[Dataset records]
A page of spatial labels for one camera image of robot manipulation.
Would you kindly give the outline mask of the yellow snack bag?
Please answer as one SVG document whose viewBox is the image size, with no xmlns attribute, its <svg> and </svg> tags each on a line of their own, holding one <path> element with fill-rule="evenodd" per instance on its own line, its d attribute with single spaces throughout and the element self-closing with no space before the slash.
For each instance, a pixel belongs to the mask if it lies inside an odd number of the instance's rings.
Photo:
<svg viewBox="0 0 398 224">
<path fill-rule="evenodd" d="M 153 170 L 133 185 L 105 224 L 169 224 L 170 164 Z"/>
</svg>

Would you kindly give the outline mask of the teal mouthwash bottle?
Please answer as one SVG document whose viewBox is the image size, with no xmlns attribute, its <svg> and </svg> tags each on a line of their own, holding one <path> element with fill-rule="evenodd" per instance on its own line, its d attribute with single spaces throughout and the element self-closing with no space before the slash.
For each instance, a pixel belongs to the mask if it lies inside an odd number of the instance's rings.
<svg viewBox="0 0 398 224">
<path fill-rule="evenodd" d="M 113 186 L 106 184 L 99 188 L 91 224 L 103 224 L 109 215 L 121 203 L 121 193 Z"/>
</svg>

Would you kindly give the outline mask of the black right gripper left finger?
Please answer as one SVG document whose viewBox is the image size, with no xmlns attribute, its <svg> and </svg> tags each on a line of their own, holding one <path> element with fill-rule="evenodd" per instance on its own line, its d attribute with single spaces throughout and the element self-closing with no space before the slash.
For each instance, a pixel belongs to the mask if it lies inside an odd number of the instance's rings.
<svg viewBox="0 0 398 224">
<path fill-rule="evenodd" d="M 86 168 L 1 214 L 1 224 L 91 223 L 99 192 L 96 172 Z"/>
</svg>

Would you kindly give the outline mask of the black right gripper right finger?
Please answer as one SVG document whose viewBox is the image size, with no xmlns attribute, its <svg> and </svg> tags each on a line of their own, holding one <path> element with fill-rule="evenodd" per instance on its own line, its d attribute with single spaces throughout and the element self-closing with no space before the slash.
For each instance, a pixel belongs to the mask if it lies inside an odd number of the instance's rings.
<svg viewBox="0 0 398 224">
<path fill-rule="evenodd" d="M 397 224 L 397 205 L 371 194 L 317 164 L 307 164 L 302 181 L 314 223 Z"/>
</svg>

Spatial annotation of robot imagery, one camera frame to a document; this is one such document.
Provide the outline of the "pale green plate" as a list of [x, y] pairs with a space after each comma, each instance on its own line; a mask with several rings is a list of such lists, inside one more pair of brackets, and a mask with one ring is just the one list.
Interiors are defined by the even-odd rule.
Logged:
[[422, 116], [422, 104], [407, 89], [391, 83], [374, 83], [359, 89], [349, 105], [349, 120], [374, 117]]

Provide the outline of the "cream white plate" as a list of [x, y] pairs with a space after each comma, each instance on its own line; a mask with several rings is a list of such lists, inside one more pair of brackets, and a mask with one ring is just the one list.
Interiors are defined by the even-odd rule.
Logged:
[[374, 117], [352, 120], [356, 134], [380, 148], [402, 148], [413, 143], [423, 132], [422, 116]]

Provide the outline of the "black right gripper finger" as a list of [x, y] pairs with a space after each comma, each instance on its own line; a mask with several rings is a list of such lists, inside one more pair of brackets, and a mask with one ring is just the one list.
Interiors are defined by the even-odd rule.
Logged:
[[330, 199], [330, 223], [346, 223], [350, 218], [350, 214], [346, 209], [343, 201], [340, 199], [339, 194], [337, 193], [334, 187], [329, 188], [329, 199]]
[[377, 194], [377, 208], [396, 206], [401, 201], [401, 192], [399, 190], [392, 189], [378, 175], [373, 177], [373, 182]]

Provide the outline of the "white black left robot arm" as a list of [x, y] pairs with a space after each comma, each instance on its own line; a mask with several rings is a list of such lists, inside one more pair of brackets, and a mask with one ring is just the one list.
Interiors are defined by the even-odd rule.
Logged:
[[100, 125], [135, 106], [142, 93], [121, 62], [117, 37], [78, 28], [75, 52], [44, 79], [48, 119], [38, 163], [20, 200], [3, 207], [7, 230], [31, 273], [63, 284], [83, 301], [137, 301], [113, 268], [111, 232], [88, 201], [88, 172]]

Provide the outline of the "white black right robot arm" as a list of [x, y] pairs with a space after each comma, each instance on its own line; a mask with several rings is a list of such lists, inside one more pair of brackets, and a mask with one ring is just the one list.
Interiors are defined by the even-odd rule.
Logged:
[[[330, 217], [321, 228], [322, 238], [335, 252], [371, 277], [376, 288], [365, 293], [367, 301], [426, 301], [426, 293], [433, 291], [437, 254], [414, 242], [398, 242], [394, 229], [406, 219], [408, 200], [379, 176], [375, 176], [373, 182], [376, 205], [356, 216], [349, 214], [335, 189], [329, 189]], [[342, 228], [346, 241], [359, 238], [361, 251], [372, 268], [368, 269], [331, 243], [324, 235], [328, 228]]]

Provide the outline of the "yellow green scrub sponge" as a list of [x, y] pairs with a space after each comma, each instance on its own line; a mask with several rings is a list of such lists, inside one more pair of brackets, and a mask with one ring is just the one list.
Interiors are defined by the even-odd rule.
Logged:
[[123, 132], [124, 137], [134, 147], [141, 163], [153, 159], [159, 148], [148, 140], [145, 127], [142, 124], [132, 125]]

__TASK ITEM__
Going back over the entries above, copy word for word every line from the one that has "Would you kindly give the outline mask of the teal" on through the one that has "gripper right finger?".

__RESPONSE BOX__
Would you kindly give the outline mask of the teal mouthwash bottle?
Please answer as one SVG document whose viewBox is the image size, with no xmlns attribute, its <svg> and </svg> tags each on a line of their own, holding one <path> element with fill-rule="evenodd" per instance on its own line, its d attribute with single spaces throughout and the element self-closing with no space before the slash.
For each instance, a pixel belongs to the mask if it lies inside an odd number of the instance's rings.
<svg viewBox="0 0 398 224">
<path fill-rule="evenodd" d="M 113 186 L 106 184 L 99 188 L 91 224 L 103 224 L 109 215 L 121 203 L 121 193 Z"/>
</svg>

Would you kindly give the outline mask of the black right gripper left finger?
Please answer as one SVG document whose viewBox is the image size, with no xmlns attribute, its <svg> and </svg> tags each on a line of their own, holding one <path> element with fill-rule="evenodd" per instance on its own line, its d attribute with single spaces throughout and the element self-closing with no space before the slash.
For each instance, a pixel belongs to the mask if it lies inside an odd number of the instance's rings.
<svg viewBox="0 0 398 224">
<path fill-rule="evenodd" d="M 86 168 L 1 214 L 1 224 L 91 223 L 99 192 L 96 172 Z"/>
</svg>

Would you kindly give the outline mask of the black right gripper right finger?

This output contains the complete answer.